Brigham Young University

Sexual development takes two equally important forms.  Physical development is obviously a necessary prerequisite to sexuality, but the emotional development of sexual maturity is the foundation of intimacy.  The two do not necessarily proceed apace.  Horace was acutely conscious of the dynamics of relationships which cross emotional time-zones.  In Odes 1.23, Vitas inuleo me similis, Chloe, he examines the insecurities and fears of a woman during the process of maturing sexually.  Chloe is compared to a fawn which has lost track of its mother.  She experiences a vivid array of emotional responses to the sights and sounds of the forest around her.  The poet employs imagery of the advent of spring to represent the physical landscape of Chloe's adolescence.  The fawn/girl is startled by rustling leaves and the appearance of lizards parting the brush.  Images of harmful beasts intrude upon the peaceful springtime locus, as she envisions a loss of self through consumption by lions or tigers.  This paper argues that the poem's shifts of addressee demonstrate the narrator's distance and result in a detached and objective portrayal of a girl torn between fear of her own nascent sexual maturity and the physical and emotional stirrings she feels.  The narrator's conclusion is not an exhortation to love, but advice promoting natural development.

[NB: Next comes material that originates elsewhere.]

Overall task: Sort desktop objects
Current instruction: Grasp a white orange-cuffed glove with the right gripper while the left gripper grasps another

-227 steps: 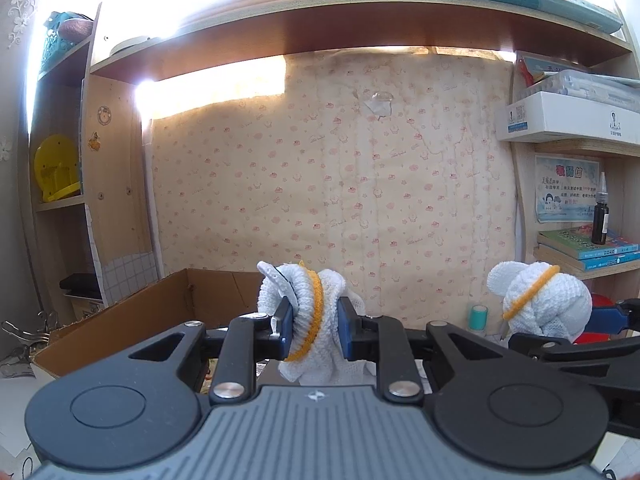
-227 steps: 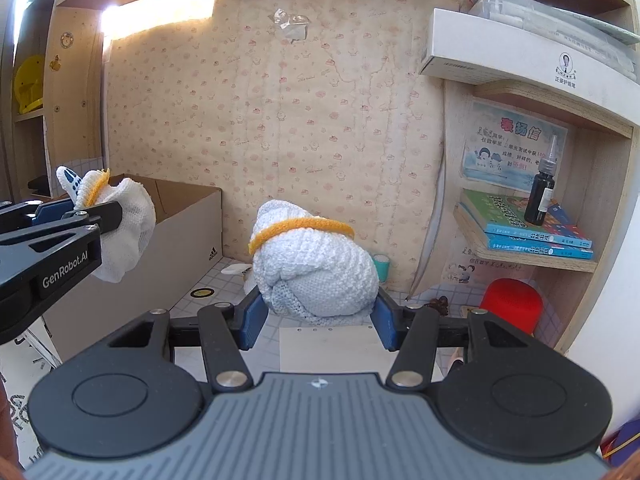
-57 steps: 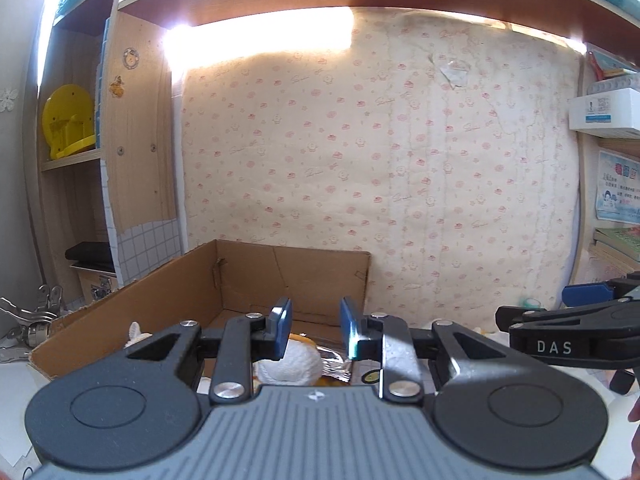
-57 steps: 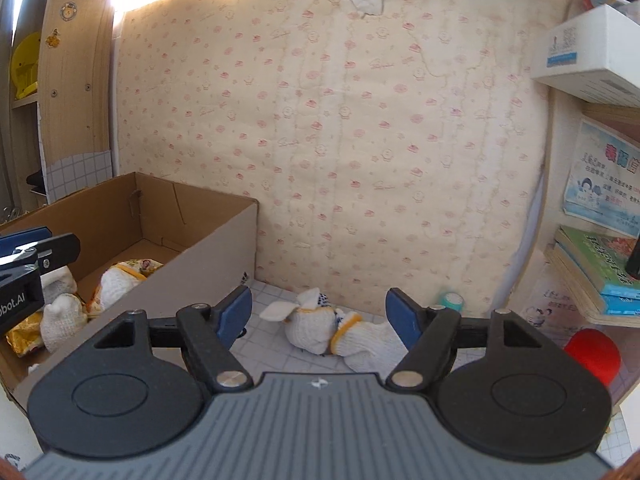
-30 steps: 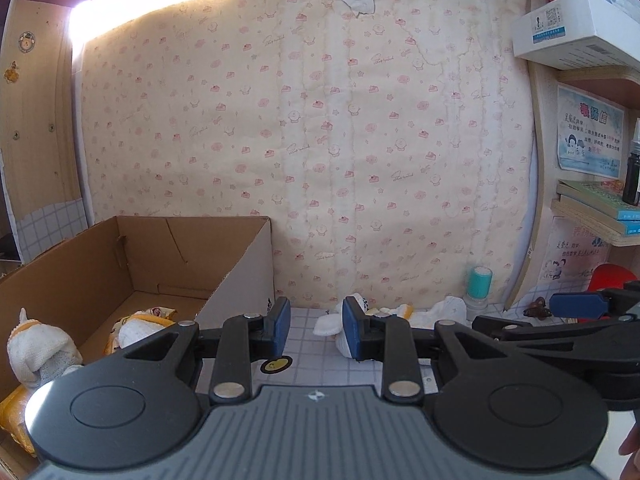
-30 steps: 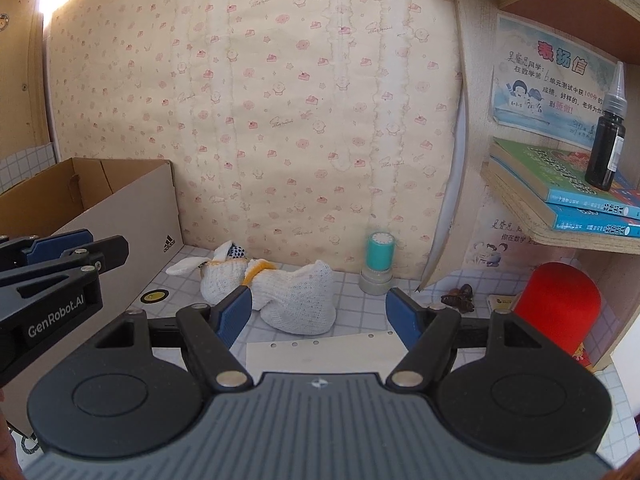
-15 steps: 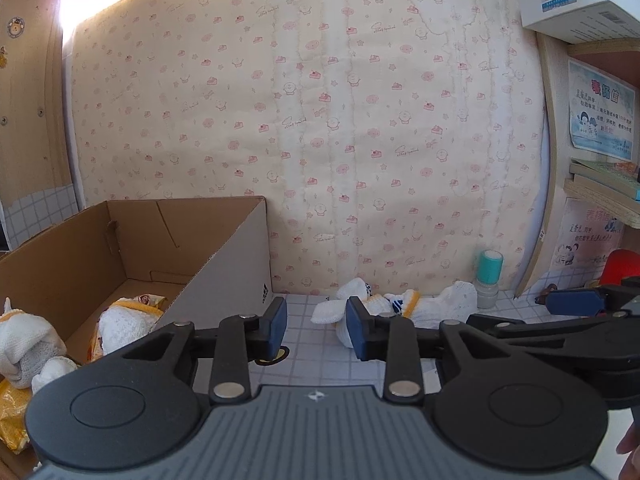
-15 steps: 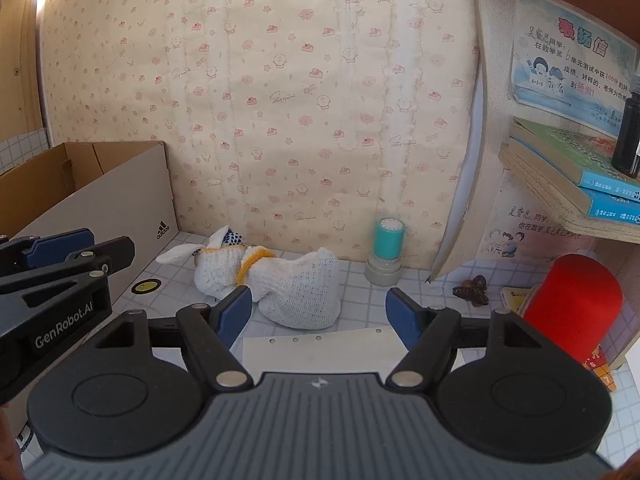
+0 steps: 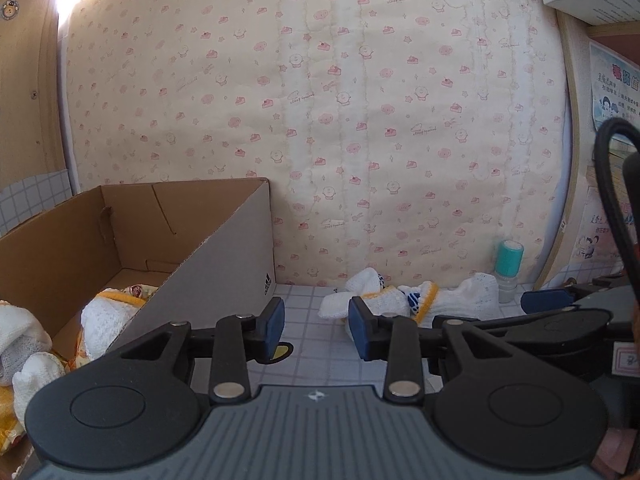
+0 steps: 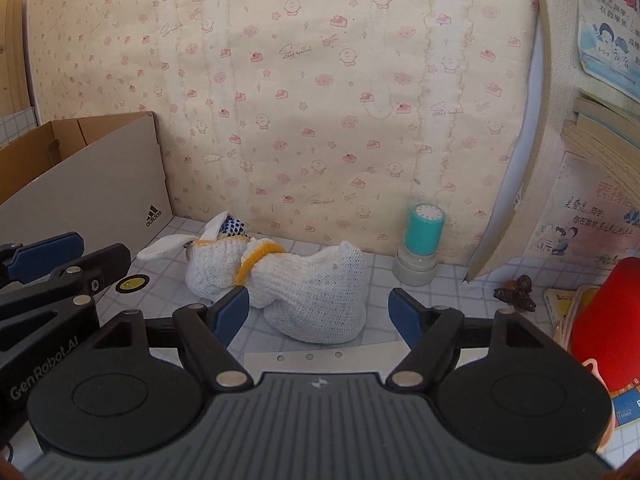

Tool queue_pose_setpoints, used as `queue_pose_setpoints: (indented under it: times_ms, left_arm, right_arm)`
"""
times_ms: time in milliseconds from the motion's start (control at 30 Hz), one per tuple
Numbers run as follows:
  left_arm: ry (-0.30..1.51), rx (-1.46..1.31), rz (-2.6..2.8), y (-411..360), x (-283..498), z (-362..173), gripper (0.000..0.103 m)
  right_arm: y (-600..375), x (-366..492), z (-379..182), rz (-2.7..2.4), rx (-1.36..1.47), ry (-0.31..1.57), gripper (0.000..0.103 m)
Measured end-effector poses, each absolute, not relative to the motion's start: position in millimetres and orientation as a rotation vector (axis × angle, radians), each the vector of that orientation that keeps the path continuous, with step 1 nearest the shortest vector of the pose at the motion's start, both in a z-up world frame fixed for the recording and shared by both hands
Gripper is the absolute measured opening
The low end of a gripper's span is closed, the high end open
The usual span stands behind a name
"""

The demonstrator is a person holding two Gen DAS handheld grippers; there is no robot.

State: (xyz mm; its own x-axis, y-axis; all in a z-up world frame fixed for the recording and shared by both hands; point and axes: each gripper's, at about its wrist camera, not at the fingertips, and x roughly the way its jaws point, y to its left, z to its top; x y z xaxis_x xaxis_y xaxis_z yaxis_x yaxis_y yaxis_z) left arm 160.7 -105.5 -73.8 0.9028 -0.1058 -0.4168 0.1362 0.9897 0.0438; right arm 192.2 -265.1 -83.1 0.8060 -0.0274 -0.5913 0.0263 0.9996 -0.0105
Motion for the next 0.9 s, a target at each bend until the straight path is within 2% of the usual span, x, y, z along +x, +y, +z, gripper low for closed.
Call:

             Odes 2.5, Nondum subacta ferre iugum valet, demonstrates a similar advisory tone and concern for issues of sexual maturity.  Criticism of this poem has focused on the subject of lust toward immature girls, but a close analysis of the poem reveals a complex interplay of images and possibilities of meaning.  This paper argues that the poem's addressee desires not a trivial tryst, but a deeper bond than Lalage is willing to accede.  The poem's structure supports this reading.  The opening pair of stanzas offers the graphic sexual metaphor of a heifer at play.  The second pair comprises an exhortation to the addressee to wait for his love's readiness to commit.  The closing pair, although usually criticized as unrelated and "slackening the tempo," in fact follows the narrator's progression of thought and distinguishes the intended relationship with Lalage from three exempla of immature romances.

             Due to the graphic content of these two poems, recent critics have at times been blind to the sensitive personal issues depicted therein, seeing only victimized girls and self-gratifying lust.  These misreadings rely on a faulty critical engagement with the language of violence and consumption found in the poems.  This paper will present a reading of the poet's concern for the hardships of developing humans. I provide a close philological analysis of each poem's structure and diction to demonstrate the shifting narrative stance that removes the poet's narrator-persona from direct involvement in the dynamics of desire and power.